A federal district judge found that Louisiana violated federal election law by failing to make voter registration opportunities widely available at public assistance offices run by two state agencies.
The ruling Wednesday by U.S. District Court Judge Jane Triche Milazzo, of New Orleans, came in a lawsuit filed in early 2011 by Luther Scott and the Louisiana State Conference of the NAACP over state compliance with the National Voter Registration Act, called NVRA. Scott had not been given an opportunity to register to vote in several encounters with public assistance agencies.
“Prior to April 2011, the defendants were in violation of the NVRA mandates. Since the filing of this lawsuit, however, the defendants have made substantial progress in complying with the NVRA,” Milazzo wrote.
Milazzo gave Secretary of State Tom Schedler, state Department of Health and Hospitals Secretary Bruce Greenstein and state Department of Children and Family Services Secretary Suzy Sonnier to certify compliance to the court by March 15.
Milazzo said she would retain jurisdiction over the issue for the next year.

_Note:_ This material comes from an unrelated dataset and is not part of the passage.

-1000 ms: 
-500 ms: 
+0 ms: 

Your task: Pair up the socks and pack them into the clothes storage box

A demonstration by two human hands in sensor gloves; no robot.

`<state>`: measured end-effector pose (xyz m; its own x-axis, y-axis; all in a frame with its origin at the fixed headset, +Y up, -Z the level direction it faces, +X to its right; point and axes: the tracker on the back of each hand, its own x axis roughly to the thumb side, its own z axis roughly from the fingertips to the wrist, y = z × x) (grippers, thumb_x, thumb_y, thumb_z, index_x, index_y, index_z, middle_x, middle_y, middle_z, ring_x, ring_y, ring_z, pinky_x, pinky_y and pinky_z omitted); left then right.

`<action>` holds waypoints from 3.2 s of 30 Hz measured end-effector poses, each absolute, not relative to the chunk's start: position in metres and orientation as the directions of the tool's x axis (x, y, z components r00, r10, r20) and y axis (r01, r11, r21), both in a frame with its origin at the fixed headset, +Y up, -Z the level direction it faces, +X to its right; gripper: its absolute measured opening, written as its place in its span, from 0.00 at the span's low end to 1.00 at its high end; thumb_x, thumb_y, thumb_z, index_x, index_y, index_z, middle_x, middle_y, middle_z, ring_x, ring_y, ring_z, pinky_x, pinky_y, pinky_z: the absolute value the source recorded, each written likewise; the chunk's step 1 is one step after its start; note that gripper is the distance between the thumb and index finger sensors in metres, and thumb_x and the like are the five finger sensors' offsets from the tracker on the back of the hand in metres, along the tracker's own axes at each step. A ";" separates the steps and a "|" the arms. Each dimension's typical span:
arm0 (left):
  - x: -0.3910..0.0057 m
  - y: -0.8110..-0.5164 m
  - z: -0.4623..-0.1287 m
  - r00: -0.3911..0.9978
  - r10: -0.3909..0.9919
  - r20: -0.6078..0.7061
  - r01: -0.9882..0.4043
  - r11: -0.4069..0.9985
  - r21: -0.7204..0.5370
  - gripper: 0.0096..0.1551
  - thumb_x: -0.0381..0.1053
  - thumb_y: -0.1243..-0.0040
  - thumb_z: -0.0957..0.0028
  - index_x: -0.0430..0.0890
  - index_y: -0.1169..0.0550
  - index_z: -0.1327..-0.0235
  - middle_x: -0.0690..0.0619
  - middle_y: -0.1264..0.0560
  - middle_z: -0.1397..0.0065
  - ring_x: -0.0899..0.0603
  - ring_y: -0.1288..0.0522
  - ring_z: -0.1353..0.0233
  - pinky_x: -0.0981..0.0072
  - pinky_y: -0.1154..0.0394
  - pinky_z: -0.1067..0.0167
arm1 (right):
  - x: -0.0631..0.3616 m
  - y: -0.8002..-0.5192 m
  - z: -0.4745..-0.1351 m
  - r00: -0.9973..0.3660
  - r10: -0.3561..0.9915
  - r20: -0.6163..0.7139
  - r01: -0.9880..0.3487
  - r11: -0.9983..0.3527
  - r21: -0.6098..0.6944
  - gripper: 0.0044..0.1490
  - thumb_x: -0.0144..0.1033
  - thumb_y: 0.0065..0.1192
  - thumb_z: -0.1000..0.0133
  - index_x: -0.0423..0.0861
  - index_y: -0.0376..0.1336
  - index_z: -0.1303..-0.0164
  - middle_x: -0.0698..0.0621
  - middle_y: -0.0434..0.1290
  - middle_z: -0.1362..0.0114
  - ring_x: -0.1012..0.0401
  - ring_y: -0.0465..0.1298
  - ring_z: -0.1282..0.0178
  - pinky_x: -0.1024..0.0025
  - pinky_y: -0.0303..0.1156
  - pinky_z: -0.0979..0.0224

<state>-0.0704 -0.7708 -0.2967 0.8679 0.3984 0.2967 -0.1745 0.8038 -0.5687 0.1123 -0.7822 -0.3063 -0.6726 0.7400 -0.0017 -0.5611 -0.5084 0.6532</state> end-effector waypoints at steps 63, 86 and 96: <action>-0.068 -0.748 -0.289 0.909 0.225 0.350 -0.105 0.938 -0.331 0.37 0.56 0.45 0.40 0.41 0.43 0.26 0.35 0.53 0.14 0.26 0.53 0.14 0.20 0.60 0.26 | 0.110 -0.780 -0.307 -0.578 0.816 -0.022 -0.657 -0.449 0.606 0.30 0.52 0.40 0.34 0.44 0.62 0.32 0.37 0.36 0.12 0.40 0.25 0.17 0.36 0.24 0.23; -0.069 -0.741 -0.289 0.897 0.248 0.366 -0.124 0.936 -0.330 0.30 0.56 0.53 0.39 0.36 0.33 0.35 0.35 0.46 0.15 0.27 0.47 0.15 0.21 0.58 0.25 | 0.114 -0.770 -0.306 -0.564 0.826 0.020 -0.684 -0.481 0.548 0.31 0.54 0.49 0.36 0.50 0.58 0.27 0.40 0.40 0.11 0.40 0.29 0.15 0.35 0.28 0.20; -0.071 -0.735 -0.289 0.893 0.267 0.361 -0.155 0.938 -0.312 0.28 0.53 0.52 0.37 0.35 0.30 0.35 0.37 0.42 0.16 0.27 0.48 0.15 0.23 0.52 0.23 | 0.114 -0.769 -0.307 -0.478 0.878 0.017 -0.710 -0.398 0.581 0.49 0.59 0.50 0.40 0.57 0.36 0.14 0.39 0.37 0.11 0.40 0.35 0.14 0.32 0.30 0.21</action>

“Yesterday’s ruling means that Louisiana will finally be required to comply with federal law, and that the state must help our most vulnerable fellow citizens register to vote,” said Dale Ho, assistant counsel at the NAACP Legal Defense and Educational Fund.
“It’s a great day in Louisiana for voting rights,” said Ernest Johnson, of Baton Rouge and national board member of the National Association for the Advancement of Colored People.
Schedler said Louisiana is “doing all the right things.” He noted 84 percent of people eligible to vote in Louisiana are registered, which is the fourth highest percentage in the nation.
“The judge says that Louisiana has made substantial progress in this area,” Schedler said.
Schedler said he disagreed with Milazzo’s finding that he is responsible for the conduct in other agencies that are not under his control.
Schedler said he also disagrees with a finding that the voter registration must be offered not only in-person but those who have public assistance encounters over the Internet, by telephone or mail.
Milazzo wrote that each agency had taken steps since the lawsuit was filed, including ensuring training of employees who work in the Medicaid, food stamp and other offices get training and that procedures are in place involving voter registration.
The plaintiffs had claimed that despite high numbers of participants in Louisiana food stamp and Medicaid programs, voter registration applications from those offices have been low. They said voter registration applicants from those agencies had dropped 88 percent been 1995 and 2008.